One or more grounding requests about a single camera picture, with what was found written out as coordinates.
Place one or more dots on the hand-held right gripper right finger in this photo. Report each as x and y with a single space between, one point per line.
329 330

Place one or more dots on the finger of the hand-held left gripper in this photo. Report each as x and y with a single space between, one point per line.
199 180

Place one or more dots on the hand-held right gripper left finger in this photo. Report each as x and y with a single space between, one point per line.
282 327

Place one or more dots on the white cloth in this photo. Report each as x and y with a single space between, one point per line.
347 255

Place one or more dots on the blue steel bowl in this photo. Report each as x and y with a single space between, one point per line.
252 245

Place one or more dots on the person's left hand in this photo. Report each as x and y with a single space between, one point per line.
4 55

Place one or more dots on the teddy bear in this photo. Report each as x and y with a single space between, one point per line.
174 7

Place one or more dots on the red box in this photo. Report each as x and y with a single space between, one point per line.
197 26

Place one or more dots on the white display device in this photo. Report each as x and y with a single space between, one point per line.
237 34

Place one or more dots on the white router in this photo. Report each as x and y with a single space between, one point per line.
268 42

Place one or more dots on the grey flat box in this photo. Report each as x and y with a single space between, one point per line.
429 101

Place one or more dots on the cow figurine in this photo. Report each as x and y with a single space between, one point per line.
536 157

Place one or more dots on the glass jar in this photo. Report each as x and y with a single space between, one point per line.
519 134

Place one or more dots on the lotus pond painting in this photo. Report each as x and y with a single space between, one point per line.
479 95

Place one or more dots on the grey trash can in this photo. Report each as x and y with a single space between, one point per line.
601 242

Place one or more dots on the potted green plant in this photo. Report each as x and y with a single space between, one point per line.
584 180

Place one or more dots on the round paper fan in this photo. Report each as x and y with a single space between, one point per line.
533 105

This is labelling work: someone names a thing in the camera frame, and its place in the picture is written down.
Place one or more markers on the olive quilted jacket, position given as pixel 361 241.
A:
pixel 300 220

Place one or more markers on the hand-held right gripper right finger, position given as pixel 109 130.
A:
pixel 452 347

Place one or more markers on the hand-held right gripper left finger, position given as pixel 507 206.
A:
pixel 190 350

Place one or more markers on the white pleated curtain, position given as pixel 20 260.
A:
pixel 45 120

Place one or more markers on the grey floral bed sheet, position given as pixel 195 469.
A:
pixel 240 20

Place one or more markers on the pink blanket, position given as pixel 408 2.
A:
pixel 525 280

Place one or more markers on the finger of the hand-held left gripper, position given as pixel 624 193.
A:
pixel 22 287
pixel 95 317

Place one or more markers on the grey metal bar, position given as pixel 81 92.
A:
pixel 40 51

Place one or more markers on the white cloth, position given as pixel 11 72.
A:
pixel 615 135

· · · · · · ·

▸ **Exercise goal**
Filter the listing above for lines with the word "given", and copy each one you find.

▸ **Answer space**
Place one or more markers on the olive quilted jacket, position given as pixel 361 241.
Place one or more markers on the hand-held right gripper right finger, position given as pixel 109 130.
Place one or more markers on the hand-held right gripper left finger, position given as pixel 507 206.
Place one or more markers on the white pleated curtain, position given as pixel 20 260.
Place one or more markers on the grey floral bed sheet, position given as pixel 195 469.
Place one or more markers on the pink blanket, position given as pixel 408 2.
Place one or more markers on the finger of the hand-held left gripper, position given as pixel 624 193.
Place one or more markers on the grey metal bar, position given as pixel 81 92.
Place one or more markers on the white cloth, position given as pixel 11 72.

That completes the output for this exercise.